Problem to solve:
Select every line containing the word "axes" from the material, and copy those lines.

Collected data:
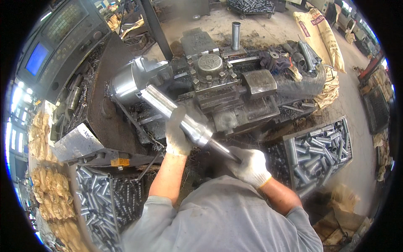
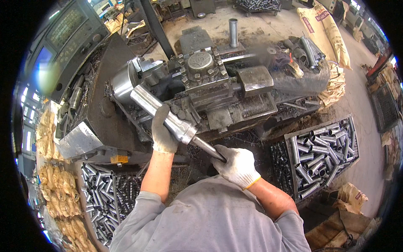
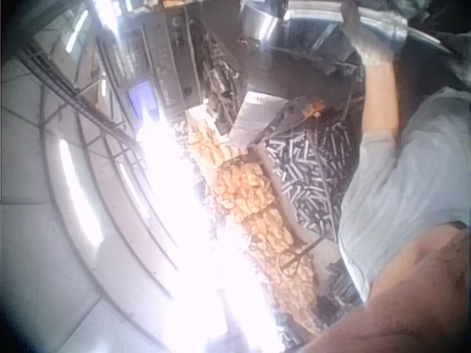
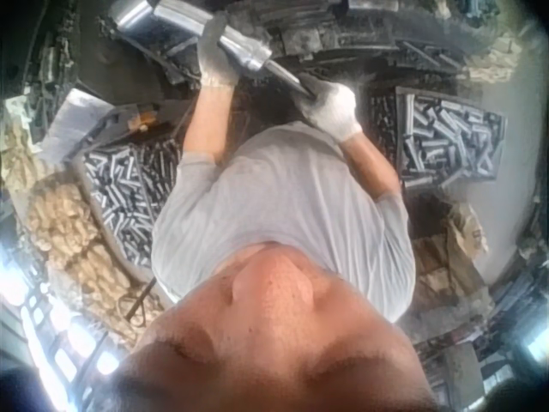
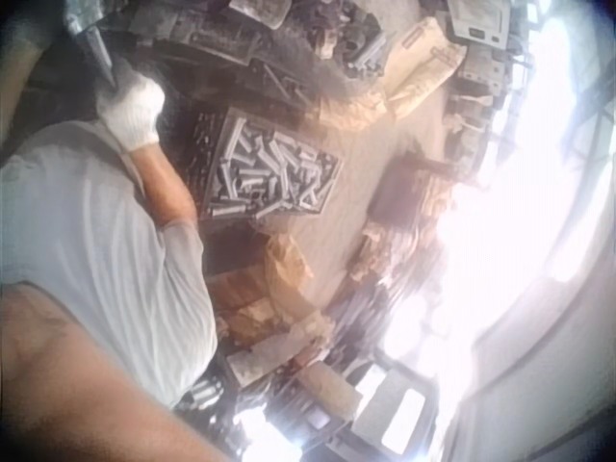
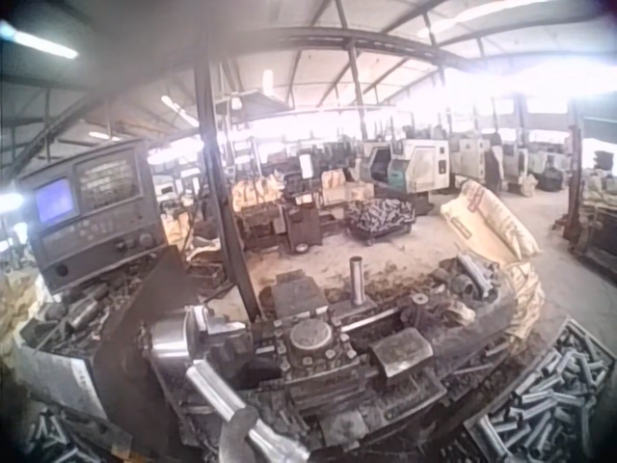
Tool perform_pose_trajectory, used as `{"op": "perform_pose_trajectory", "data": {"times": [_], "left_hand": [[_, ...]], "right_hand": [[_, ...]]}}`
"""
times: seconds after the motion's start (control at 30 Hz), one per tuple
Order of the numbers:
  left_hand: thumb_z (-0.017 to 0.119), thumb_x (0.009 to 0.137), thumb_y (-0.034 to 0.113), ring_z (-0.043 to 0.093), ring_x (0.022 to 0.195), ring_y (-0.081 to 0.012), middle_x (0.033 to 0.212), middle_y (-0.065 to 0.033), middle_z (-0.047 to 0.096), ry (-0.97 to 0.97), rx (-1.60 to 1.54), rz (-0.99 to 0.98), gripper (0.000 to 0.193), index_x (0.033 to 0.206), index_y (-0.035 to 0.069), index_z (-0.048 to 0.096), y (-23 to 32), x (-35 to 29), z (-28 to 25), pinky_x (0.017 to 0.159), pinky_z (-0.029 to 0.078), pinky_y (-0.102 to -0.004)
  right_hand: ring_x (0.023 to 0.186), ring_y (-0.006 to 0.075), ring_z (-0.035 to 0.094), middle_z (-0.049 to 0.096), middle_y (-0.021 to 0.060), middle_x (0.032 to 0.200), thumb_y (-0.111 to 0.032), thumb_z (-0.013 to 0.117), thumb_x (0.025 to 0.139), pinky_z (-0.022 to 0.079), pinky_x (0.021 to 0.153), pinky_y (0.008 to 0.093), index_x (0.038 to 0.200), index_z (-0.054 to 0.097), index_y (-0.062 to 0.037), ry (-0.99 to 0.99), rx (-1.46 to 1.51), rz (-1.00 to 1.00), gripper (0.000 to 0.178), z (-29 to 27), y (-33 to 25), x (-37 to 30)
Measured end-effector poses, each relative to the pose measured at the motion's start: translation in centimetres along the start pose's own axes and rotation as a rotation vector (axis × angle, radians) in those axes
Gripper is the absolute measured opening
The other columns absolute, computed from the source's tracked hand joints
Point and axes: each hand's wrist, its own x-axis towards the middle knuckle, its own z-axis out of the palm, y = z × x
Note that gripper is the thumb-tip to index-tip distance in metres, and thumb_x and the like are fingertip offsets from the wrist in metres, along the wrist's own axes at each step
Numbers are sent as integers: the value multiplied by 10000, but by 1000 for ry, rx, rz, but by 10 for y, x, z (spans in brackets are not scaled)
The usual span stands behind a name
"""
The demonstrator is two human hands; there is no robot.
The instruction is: The person repeatedly picks up cylindrical metal tubes from a nearby bin, inserts them into the chuck of a metal turning machine, and then removes them after a brief processing cycle. The person places the processed tubes into a collection bin. The task is performed continuously in a repetitive loop.
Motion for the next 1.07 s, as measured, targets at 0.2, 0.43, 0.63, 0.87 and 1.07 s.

Solution to this problem:
Measured end-effector poses, each relative to the pose measured at the motion's start: translation in centimetres along the start pose's own axes and rotation as a rotation vector (axis × angle, radians) in those axes
Point and axes: each hand's wrist, its own x-axis towards the middle knuckle, its own z-axis out of the palm, y = z × x
Note that gripper is the thumb-tip to index-tip distance in metres, and thumb_x and the like are fingertip offsets from the wrist in metres, along the wrist's own axes at each step

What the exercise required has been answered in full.